All that should come back is the lines of the data below from the one containing "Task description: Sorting" to the one containing "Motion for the", inclusive, exactly as they stand.

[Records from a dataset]
##########
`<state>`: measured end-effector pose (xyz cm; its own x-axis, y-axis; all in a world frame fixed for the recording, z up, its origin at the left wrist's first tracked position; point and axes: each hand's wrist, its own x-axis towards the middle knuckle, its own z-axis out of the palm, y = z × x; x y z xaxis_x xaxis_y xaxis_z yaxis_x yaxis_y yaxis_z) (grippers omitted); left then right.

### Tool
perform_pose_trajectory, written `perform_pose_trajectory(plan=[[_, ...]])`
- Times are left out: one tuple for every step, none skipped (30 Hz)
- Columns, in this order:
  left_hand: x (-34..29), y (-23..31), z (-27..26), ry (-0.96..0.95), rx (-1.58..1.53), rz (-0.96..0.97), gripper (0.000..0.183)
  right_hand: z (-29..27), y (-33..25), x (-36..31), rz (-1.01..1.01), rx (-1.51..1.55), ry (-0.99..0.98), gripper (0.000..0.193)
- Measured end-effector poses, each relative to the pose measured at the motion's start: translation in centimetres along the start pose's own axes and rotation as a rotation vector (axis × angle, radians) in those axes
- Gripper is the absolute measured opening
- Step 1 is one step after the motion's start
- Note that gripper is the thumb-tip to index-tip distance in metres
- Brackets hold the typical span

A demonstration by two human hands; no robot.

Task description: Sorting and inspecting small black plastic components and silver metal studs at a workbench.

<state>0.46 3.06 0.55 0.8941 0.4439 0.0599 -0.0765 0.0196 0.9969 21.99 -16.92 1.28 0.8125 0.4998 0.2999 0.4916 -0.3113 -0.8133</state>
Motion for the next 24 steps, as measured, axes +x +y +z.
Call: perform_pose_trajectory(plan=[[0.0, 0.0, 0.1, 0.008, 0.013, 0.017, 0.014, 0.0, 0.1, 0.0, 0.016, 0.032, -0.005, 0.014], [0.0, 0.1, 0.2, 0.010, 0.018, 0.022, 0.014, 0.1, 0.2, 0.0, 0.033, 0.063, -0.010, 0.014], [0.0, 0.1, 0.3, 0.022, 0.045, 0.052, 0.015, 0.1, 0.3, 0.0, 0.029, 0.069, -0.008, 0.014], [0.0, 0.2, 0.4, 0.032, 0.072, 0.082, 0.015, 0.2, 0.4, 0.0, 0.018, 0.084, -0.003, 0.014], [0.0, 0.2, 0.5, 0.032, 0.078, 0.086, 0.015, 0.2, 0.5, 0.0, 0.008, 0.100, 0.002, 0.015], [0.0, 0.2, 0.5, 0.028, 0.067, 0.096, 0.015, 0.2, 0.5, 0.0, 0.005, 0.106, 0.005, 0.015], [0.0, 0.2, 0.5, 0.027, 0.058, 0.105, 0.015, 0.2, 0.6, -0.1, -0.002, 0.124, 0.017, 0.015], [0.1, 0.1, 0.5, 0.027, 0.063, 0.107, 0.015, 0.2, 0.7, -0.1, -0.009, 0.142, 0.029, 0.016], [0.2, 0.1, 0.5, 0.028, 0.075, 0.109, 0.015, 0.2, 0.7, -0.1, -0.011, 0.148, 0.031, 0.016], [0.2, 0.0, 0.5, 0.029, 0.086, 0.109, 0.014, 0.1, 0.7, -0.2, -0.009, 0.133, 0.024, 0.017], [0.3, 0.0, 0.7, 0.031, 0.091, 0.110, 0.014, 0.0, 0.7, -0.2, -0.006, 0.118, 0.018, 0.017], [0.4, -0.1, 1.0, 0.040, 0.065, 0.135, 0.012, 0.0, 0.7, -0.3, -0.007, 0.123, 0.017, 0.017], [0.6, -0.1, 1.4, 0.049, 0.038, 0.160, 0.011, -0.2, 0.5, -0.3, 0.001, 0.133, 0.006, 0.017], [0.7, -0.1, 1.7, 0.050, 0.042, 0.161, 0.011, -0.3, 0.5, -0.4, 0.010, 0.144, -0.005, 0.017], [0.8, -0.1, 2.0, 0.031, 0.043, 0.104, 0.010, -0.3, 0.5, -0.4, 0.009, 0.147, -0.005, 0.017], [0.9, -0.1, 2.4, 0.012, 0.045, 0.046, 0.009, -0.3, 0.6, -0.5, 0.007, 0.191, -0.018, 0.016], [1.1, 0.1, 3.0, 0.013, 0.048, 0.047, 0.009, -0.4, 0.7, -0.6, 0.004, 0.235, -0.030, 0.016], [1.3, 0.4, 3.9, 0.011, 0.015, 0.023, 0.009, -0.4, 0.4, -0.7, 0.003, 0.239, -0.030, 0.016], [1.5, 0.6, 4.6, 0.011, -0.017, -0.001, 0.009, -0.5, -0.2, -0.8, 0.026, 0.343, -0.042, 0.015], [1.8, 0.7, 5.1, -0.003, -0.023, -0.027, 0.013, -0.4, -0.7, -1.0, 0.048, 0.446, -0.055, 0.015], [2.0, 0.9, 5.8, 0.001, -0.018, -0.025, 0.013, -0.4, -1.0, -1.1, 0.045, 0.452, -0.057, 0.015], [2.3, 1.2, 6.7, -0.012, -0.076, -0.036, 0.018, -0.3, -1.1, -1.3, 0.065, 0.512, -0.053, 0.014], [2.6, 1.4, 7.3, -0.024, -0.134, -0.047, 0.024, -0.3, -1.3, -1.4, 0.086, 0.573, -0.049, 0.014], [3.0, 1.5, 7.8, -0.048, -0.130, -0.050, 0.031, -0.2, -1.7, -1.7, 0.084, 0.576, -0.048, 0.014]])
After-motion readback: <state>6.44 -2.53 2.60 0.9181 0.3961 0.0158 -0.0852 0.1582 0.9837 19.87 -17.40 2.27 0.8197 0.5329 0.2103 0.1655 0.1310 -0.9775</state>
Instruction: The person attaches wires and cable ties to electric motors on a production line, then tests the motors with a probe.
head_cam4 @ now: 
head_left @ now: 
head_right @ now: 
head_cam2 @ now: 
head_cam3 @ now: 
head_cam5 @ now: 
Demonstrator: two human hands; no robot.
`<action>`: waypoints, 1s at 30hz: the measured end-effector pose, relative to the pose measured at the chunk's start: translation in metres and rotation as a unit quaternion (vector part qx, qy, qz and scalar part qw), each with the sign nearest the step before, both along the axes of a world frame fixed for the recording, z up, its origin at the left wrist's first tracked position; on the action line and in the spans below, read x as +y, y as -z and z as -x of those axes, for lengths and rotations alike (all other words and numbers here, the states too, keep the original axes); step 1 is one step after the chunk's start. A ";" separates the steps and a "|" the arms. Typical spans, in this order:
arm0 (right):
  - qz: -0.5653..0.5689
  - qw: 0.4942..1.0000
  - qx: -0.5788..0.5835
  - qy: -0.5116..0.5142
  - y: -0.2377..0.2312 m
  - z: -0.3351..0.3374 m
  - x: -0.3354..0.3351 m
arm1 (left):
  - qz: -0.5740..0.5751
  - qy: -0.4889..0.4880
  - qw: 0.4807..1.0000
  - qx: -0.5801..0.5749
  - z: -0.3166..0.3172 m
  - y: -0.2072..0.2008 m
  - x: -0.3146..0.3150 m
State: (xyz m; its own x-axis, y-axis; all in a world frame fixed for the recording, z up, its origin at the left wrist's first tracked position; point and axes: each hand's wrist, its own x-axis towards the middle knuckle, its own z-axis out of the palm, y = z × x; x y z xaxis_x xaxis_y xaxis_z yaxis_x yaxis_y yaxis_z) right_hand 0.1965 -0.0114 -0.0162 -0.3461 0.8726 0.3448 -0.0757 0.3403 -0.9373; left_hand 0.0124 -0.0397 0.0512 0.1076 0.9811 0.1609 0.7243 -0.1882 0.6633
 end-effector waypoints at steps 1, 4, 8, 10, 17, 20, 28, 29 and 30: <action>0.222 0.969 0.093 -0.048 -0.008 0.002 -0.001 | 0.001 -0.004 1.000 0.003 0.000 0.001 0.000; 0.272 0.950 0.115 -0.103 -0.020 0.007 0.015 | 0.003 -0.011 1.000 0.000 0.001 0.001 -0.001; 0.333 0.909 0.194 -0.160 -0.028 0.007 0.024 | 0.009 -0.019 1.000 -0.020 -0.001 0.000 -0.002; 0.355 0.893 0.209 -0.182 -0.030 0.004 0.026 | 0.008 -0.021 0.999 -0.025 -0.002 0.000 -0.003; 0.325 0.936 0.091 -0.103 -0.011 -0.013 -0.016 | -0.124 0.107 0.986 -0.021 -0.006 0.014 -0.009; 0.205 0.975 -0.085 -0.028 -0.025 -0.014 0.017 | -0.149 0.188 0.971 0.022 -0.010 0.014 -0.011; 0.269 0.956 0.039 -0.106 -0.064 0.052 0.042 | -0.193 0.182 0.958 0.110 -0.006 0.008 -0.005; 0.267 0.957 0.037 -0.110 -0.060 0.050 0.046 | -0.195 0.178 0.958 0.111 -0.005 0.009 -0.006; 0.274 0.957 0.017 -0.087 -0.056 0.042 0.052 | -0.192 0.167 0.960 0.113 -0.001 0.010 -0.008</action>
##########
- SOLUTION TO THIS PROBLEM -
Task description: Sorting and inspecting small black plastic components and silver metal studs at a workbench.

<state>0.46 3.06 0.55 0.8941 0.4439 0.0599 -0.0765 0.0196 0.9969 21.99 -16.92 1.28 0.8125 0.4998 0.2999 0.4916 -0.3113 -0.8133</state>
Motion for the next 24 steps, as measured, axes +x +y +z.

This output has been given in full.